Each line in the data must be reproduced as written, except for any picture.
──────────
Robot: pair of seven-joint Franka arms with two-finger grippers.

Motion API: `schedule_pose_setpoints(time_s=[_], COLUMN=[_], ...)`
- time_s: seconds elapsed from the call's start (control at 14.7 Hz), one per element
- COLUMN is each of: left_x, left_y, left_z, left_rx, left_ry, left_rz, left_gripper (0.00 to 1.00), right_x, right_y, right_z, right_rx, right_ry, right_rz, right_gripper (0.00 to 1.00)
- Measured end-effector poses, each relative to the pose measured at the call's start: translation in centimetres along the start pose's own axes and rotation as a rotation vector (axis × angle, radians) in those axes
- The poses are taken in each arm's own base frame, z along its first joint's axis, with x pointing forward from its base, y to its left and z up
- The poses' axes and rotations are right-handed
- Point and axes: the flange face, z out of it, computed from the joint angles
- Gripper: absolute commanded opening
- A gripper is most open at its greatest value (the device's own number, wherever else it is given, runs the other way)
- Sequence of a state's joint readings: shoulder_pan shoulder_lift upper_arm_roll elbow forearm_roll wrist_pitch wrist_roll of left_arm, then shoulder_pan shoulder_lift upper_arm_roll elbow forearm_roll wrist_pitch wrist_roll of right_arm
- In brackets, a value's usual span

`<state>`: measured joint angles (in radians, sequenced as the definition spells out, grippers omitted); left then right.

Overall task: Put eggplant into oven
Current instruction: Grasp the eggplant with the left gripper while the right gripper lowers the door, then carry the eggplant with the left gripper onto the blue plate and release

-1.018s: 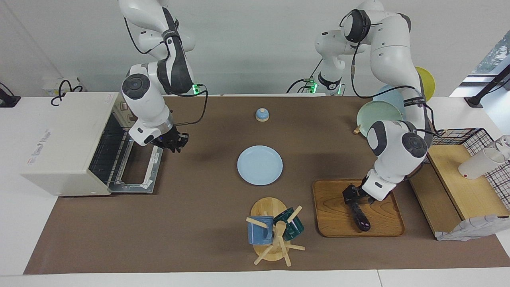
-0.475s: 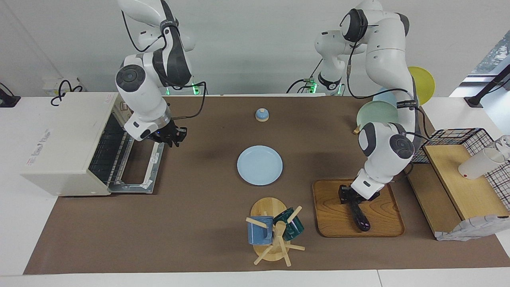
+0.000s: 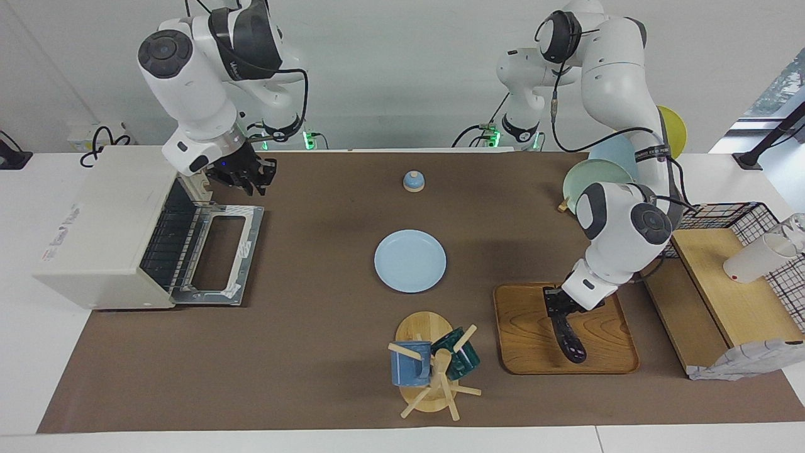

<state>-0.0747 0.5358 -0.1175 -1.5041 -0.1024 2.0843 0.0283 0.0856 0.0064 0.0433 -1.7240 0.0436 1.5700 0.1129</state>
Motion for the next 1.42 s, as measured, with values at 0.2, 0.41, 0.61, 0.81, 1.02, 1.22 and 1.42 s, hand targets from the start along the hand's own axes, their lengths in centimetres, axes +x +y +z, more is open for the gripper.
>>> schedule_pose_setpoints(time_s=[0.2,0.41,0.61,0.81,1.02,1.22,1.42], left_x=[-1.9,-5.5,-9.7,-13.2,-15.7,-16.4,-16.6], left_y=[4.8,13.9,22.8,28.5,31.8,32.1,32.0], left_z=[-4.7,-5.7,-2.7,0.7,4.4,7.5,7.8], left_rx=[-0.025,-0.017,-0.02,-0.033,-0.035,-0.032,-0.03], left_ry=[-0.033,-0.063,-0.041,-0.017,-0.021,-0.024,-0.027], left_rz=[-0.037,-0.083,-0.097,-0.092,-0.075,-0.071,-0.071], left_gripper=[0.0,0.0,0.0,0.0,0.0,0.0,0.99], right_x=[0.0,-0.5,-1.1,-1.0,-1.0,-1.1,-1.1], right_y=[0.5,1.9,1.7,2.8,3.5,3.4,3.4], right_z=[-0.2,-1.5,-2.0,-2.0,-2.0,-2.0,-2.0], right_rx=[0.002,0.007,0.007,0.009,0.011,0.011,0.01], right_ry=[0.003,0.026,0.032,0.027,0.023,0.023,0.025], right_rz=[0.009,0.032,0.027,0.04,0.049,0.04,-0.004], right_gripper=[0.86,1.0,1.0,1.0,1.0,1.0,1.0])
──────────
| Response |
Robot: pair of seven-joint Franka arms with two-finger grippers.

Motion API: `schedule_pose_setpoints(time_s=[_], COLUMN=[_], ...)`
- time_s: seconds elapsed from the call's start (control at 14.7 Hz), one per element
- COLUMN is each of: left_x, left_y, left_z, left_rx, left_ry, left_rz, left_gripper (0.00 to 1.00), right_x, right_y, right_z, right_rx, right_ry, right_rz, right_gripper (0.00 to 1.00)
- Measured end-effector poses, each relative to the pose measured at the call's start: translation in centimetres along the start pose's own axes and rotation as a rotation vector (axis × angle, radians) in those axes
- The poses are taken in each arm's own base frame, z along its first joint's axis, with x pointing forward from its base, y to its left and z up
- The poses' axes and rotations are right-handed
- Point and axes: the flange face, z out of it, computed from the joint angles
- Gripper: absolute commanded opening
- A gripper is most open at its greatest value (the device's own number, wherever else it is given, runs the other way)
- Sequence of a state's joint readings: shoulder_pan shoulder_lift upper_arm_roll elbow forearm_roll wrist_pitch wrist_roll of left_arm, then shoulder_pan shoulder_lift upper_arm_roll elbow forearm_roll wrist_pitch wrist_roll of right_arm
- In brackets, a value's usual span

`<state>`: measured joint angles (in radians, sequenced as the definition spells out, grippers omitted); left then right.

Overall task: Put eggplant into oven
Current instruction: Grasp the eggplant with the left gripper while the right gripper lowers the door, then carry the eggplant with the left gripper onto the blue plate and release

-1.018s: 
-0.475s: 
+0.000s: 

<state>-0.0747 0.5358 -0.1175 -1.5041 -0.1024 2.0843 0.0283 0.0856 0.0064 0.0433 -1.7240 0.0436 1.5700 0.1129</state>
Motion for the next 1.42 s, as measured, with values at 0.2, 0.41, 0.61, 0.81, 1.02, 1.22 and 1.42 s, hand targets from the start along the hand's own axes, their lengths in centimetres, axes +x +y +z, more is open for the gripper.
>>> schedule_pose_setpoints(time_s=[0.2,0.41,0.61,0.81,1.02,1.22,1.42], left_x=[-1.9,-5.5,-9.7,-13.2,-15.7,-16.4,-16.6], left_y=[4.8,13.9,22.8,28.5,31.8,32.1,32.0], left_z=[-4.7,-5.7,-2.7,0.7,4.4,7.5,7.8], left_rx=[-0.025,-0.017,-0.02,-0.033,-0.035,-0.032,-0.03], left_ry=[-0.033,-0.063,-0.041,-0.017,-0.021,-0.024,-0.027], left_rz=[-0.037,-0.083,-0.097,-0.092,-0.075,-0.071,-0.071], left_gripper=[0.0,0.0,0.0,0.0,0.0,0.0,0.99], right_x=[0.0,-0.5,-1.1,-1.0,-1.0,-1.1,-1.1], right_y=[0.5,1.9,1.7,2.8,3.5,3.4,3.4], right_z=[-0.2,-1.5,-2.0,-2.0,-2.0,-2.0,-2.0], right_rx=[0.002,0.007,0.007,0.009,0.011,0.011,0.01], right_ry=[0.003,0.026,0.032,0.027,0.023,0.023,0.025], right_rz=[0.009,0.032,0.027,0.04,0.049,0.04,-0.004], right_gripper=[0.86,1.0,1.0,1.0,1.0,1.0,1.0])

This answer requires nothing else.